Why did agriculture develop in different places at the same time?

That agriculture originated in separate populations seems to suggest a kind of inevitability for the discovery of agriculture. A popular hypothesis is that when people reach a certain population size, they are destined to innovate more. Growing crops would be such an innovation, especially in a hospitable region. This would help explain why ancient people living in South America and East Asia developed agriculture thousands of years ago independently of the early Fertile Crescent farmers.

The idea that population size leads to cultural change stems from the idea that people strive to imitate the most talented among them at a given task. The more people there are in a group, the more likely there will be outliers who are exceptionally talented and drive social progress. While some population biologists embrace this idea, others in the field feel it is too deterministic because social change is stochastic. After all, agriculture did not arise in all major groups at the same time.

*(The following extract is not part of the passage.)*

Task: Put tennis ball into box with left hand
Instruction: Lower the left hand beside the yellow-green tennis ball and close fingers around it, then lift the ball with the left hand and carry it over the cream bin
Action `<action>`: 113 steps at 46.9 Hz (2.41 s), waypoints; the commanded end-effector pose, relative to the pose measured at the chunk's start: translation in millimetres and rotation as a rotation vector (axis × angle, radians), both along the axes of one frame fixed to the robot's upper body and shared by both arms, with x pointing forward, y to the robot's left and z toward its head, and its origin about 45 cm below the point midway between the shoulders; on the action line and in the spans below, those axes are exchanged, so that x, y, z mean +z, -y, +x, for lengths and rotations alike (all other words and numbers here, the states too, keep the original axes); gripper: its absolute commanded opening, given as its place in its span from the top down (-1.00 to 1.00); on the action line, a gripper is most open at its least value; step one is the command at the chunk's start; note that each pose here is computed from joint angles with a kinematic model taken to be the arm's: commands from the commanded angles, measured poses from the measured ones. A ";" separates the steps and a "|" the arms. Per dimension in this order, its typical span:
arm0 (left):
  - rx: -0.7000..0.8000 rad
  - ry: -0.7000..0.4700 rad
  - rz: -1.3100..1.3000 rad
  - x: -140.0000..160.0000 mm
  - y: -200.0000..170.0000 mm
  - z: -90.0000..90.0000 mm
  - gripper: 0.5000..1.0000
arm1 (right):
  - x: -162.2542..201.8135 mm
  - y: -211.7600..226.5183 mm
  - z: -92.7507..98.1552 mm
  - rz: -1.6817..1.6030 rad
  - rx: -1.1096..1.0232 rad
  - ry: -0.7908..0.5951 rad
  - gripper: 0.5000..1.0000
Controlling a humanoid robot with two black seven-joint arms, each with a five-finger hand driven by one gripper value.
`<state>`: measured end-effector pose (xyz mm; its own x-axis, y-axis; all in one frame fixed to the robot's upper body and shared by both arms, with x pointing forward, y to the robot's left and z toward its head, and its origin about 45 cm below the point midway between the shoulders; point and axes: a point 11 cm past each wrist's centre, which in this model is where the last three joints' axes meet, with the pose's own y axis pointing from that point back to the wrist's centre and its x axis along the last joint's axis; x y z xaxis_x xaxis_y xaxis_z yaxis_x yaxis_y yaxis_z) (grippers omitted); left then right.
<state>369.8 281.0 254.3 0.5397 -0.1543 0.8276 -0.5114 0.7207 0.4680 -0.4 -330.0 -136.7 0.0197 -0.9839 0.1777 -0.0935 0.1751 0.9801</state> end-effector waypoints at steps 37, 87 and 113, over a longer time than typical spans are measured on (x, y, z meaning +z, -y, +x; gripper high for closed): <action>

Researchers will continue to debate what exactly inspired disparate groups to take up farming and pet breeding, but at least one mystery has been solved. We now know that about 12,000 years ago, at least two groups of farmers emerged on opposite sides of the Fertile Crescent. Their progeny then spread across Eurasia, bringing Neolithic farming techniques as far as Western Europe and South Asia. Are we seeing a snapshot of the rise of agriculture or just a snapshot of many instances where groups independently came up with the idea of ​​settling? Now that we live in an era where it’s increasingly easy to sequence ancient genomes, we may soon know the answers.